### What the exercise asks
Please repeat exactly the lines below from the line with "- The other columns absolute" to the line with "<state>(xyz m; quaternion", including both, and leave out every picture.

### Data
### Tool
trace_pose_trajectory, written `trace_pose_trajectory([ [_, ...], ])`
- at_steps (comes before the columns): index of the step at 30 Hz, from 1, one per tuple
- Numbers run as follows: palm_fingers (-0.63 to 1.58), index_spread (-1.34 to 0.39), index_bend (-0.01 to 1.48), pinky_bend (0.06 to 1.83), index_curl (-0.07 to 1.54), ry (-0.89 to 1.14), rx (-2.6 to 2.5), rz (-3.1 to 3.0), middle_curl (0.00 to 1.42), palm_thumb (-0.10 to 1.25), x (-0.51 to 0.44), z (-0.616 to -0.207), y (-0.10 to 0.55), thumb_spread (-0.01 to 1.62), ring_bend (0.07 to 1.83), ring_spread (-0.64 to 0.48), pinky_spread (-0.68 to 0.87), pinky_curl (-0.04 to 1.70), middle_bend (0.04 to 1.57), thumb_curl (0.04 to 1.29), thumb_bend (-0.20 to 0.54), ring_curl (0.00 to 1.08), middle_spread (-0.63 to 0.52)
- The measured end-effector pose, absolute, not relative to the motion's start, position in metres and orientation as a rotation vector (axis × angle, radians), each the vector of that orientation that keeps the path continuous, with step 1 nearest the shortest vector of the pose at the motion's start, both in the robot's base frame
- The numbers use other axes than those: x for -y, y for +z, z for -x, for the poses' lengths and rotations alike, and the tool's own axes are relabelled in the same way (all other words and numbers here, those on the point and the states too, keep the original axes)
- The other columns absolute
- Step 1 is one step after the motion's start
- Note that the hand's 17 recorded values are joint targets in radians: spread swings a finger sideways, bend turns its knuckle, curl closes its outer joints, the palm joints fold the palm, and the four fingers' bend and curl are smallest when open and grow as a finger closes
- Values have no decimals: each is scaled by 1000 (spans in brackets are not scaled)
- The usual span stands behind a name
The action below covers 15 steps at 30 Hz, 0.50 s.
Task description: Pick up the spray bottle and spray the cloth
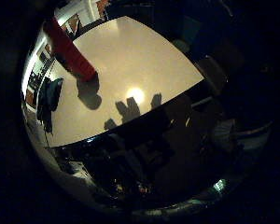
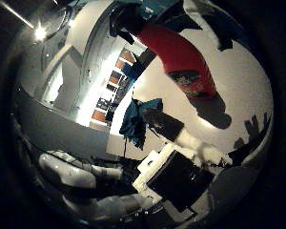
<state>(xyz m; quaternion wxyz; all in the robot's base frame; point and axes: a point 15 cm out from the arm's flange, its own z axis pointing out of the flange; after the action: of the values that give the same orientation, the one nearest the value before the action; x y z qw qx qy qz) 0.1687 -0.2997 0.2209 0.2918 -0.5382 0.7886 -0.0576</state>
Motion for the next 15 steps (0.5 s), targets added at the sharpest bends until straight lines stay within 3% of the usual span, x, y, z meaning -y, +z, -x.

### Reply
- The other columns absolute
- Step 1 is one step after the motion's start
- Note that the hand's 17 recorded values are joint targets in radians: spread swings a finger sideways, bend turns its knuckle, curl closes its outer joints, the palm joints fold the palm, and the four fingers' bend and curl are smallest when open and grow as a finger closes
- Values have no decimals: each is scaled by 1000 (spans in brackets are not scaled)
- The usual span stands behind a name
The action below covers 15 steps at 30 Hz, 0.50 s.
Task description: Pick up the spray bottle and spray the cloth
<state>(xyz m; quaternion wxyz; all in the robot's base frame; point and axes: a point 15 cm out from the arm's flange, its own z axis pointing out of the flange; after the action: of the values that give the same orientation, the one nearest the value before the action; x y z qw qx qy qz) 0.1687 -0.2997 0.2209 0.2918 -0.5382 0.7886 -0.0576</state>

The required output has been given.